- **Problem to solve**
Restate verbatim the span of lines below between the line with "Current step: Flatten" and the line with "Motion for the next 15", including those two lines, and only that span.

- **Given records**
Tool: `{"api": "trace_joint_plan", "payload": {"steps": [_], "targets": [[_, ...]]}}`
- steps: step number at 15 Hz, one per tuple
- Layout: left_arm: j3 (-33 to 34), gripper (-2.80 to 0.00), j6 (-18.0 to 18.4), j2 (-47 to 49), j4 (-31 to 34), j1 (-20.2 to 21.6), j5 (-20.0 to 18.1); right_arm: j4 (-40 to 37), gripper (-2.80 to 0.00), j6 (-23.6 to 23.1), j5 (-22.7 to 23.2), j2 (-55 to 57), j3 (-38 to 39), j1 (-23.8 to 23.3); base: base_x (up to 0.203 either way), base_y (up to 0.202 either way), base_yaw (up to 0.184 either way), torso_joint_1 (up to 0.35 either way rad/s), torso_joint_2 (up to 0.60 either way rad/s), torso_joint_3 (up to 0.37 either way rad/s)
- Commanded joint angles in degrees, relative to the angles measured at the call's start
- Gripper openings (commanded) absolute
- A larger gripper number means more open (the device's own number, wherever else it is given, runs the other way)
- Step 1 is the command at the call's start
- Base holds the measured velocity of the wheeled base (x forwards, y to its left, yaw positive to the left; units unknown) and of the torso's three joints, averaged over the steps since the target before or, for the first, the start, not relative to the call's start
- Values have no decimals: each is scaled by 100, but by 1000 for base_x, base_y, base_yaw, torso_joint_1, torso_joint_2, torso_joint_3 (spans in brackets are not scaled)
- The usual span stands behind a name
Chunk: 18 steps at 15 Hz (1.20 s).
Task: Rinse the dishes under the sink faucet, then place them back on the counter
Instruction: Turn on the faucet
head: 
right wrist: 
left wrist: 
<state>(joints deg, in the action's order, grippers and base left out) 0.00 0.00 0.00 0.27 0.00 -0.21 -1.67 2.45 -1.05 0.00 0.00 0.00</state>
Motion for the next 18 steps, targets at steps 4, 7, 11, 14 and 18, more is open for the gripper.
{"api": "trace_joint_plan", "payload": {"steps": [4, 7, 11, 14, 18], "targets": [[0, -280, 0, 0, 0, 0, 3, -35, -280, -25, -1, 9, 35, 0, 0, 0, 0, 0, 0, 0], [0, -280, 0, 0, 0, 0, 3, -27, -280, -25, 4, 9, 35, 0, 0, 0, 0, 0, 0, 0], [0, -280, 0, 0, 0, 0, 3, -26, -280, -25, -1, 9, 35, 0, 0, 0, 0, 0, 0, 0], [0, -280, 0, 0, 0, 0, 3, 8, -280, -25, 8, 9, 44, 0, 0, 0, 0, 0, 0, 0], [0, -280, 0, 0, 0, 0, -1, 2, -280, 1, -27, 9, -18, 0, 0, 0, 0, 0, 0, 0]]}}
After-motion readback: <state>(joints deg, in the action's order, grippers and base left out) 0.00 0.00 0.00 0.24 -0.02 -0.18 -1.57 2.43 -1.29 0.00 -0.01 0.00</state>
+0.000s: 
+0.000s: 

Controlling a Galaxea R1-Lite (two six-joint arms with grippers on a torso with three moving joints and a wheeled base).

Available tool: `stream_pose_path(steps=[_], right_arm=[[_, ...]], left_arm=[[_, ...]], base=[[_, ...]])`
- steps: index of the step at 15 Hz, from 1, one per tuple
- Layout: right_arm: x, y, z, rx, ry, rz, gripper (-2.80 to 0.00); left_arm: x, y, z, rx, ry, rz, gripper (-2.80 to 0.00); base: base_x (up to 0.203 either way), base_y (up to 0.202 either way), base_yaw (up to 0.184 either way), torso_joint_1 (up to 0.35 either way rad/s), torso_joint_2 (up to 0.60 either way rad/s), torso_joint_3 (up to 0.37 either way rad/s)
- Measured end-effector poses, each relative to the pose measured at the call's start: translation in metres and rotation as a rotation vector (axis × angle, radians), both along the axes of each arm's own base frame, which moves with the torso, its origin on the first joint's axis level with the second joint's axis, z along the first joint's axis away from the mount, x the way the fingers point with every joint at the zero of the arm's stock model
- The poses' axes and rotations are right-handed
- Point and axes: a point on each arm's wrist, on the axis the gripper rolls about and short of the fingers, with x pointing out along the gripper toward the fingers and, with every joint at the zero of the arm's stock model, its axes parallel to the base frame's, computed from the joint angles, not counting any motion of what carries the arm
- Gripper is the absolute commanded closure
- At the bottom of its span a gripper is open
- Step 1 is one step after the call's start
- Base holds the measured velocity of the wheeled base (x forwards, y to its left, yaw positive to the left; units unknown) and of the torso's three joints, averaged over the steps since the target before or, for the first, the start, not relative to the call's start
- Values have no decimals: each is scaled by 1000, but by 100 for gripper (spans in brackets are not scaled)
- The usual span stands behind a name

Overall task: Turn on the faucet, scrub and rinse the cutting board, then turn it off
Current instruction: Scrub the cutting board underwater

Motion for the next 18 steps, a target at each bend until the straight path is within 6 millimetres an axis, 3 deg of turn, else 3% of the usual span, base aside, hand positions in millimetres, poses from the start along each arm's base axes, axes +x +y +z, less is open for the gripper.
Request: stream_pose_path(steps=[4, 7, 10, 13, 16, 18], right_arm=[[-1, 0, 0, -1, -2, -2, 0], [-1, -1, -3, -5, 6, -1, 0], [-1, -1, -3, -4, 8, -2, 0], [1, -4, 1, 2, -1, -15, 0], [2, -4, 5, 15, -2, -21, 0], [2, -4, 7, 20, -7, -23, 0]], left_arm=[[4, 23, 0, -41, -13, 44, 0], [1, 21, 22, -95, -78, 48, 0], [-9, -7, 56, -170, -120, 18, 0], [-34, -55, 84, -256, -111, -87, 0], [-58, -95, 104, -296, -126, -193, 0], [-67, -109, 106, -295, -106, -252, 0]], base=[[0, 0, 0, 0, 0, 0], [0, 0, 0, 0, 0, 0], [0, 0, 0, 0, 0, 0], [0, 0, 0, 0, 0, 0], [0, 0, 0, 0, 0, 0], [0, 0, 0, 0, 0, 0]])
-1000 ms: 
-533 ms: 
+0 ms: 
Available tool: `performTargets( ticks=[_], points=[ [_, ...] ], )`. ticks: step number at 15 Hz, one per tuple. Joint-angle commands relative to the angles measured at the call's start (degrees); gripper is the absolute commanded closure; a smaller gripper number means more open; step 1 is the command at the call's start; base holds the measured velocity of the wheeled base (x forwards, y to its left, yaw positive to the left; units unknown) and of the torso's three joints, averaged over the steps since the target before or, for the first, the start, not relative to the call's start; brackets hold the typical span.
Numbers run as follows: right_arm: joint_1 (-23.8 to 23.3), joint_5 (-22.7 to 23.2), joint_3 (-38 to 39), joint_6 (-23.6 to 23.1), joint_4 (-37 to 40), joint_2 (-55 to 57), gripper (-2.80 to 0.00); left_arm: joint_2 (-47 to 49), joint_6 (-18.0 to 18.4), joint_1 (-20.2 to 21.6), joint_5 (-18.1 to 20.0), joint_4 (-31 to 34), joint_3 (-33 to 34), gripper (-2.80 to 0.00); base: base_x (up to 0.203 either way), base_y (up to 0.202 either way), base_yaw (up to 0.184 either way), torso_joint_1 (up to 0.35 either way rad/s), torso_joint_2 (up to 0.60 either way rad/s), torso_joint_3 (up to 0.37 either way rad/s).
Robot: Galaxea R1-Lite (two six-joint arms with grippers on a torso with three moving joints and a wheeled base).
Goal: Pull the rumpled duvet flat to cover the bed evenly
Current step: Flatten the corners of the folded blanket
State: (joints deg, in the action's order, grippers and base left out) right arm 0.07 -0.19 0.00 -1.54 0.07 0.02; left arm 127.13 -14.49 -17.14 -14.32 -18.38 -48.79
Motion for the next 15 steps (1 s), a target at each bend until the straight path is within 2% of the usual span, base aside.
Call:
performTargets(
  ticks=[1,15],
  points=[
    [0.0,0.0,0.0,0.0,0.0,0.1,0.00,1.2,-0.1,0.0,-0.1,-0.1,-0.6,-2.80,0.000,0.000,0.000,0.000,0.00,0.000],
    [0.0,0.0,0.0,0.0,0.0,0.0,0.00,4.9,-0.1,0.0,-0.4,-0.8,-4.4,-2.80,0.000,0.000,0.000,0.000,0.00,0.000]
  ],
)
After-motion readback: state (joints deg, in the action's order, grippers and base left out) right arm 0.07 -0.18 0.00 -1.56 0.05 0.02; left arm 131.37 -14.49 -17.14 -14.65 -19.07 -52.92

- **Response to the exercise**
Current step: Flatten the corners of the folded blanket
State: (joints deg, in the action's order, grippers and base left out) right arm 0.07 -0.19 0.00 -1.54 0.07 0.02; left arm 127.13 -14.49 -17.14 -14.32 -18.38 -48.79
Motion for the next 15 steps (1 s), a target at each bend until the straight path is within 2% of the usual span, base aside.

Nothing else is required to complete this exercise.